WORK REQUEST:
Within the data below, tally the lines that contain "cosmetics" and state only the total.

DATA TO PROCESS:
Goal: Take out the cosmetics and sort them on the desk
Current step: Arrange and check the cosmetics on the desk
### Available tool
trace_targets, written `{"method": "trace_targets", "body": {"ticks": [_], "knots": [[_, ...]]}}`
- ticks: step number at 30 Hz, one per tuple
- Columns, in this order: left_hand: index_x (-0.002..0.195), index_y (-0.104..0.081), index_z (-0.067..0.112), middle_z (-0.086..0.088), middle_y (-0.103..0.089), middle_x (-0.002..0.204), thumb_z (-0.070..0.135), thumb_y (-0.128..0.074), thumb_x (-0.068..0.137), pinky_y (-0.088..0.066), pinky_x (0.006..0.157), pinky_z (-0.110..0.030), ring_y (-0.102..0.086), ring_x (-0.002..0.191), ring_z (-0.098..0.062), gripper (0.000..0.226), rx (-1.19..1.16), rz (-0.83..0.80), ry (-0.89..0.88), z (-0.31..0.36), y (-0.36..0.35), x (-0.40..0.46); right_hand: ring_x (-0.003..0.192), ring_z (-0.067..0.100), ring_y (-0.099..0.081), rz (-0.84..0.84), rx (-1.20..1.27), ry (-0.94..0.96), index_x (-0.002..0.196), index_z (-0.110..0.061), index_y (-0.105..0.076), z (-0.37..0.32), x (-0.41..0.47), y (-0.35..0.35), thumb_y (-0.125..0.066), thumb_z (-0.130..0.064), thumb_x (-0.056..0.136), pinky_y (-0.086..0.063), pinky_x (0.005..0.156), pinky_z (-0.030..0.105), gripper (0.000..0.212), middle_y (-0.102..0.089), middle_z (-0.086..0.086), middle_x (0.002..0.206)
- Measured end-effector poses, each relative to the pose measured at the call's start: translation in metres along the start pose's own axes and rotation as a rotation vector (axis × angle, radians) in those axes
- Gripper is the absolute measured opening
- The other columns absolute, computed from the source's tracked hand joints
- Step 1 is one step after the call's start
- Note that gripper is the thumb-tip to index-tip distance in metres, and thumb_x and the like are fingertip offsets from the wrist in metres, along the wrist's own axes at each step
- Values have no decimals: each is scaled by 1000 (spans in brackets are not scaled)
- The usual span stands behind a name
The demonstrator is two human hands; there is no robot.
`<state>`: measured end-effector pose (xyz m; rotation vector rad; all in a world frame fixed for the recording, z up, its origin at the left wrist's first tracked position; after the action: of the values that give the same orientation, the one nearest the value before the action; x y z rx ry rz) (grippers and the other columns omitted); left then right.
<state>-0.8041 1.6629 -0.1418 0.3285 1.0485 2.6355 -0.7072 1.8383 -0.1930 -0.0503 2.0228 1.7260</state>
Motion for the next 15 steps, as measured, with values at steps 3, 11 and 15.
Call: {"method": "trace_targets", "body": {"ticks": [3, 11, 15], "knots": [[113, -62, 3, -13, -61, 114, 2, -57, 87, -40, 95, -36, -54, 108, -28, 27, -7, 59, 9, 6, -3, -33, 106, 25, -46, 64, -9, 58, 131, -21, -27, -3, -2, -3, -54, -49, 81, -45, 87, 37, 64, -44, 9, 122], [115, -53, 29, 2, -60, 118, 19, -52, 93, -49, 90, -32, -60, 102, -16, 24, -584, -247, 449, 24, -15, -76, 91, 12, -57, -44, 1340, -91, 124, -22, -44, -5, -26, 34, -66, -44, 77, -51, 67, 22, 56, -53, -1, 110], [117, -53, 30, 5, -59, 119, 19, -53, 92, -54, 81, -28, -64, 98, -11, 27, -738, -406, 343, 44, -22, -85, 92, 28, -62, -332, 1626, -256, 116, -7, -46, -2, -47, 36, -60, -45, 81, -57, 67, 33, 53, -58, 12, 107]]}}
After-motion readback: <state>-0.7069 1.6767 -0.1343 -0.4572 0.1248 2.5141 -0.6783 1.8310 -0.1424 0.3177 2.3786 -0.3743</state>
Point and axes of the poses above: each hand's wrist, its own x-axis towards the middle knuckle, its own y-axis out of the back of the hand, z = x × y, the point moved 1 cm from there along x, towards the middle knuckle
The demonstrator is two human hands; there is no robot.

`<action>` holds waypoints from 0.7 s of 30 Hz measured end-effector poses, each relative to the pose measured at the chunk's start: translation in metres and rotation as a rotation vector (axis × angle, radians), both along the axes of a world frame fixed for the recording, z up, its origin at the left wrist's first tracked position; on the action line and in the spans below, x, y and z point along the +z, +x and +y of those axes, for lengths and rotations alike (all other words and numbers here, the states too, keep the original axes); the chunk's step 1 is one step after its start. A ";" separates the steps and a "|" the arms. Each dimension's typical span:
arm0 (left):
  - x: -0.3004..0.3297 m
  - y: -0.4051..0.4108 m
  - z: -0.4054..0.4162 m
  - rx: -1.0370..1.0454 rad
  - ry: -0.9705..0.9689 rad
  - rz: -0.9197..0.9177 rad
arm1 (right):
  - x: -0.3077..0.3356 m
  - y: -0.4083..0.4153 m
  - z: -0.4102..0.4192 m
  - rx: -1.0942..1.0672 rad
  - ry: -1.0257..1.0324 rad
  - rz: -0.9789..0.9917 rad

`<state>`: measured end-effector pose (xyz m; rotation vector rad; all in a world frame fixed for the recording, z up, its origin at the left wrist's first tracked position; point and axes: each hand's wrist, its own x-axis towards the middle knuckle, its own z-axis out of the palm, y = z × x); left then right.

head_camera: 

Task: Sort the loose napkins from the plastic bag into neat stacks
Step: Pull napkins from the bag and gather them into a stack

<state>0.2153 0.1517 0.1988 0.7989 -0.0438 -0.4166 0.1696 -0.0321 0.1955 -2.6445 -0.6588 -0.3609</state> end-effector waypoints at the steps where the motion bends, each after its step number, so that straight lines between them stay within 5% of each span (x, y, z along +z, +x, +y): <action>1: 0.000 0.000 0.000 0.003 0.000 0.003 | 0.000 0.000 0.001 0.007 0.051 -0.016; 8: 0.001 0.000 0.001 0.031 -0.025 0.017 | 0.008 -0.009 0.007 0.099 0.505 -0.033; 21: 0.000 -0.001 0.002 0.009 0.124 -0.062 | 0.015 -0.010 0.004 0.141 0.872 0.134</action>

YOUR SOLUTION:
2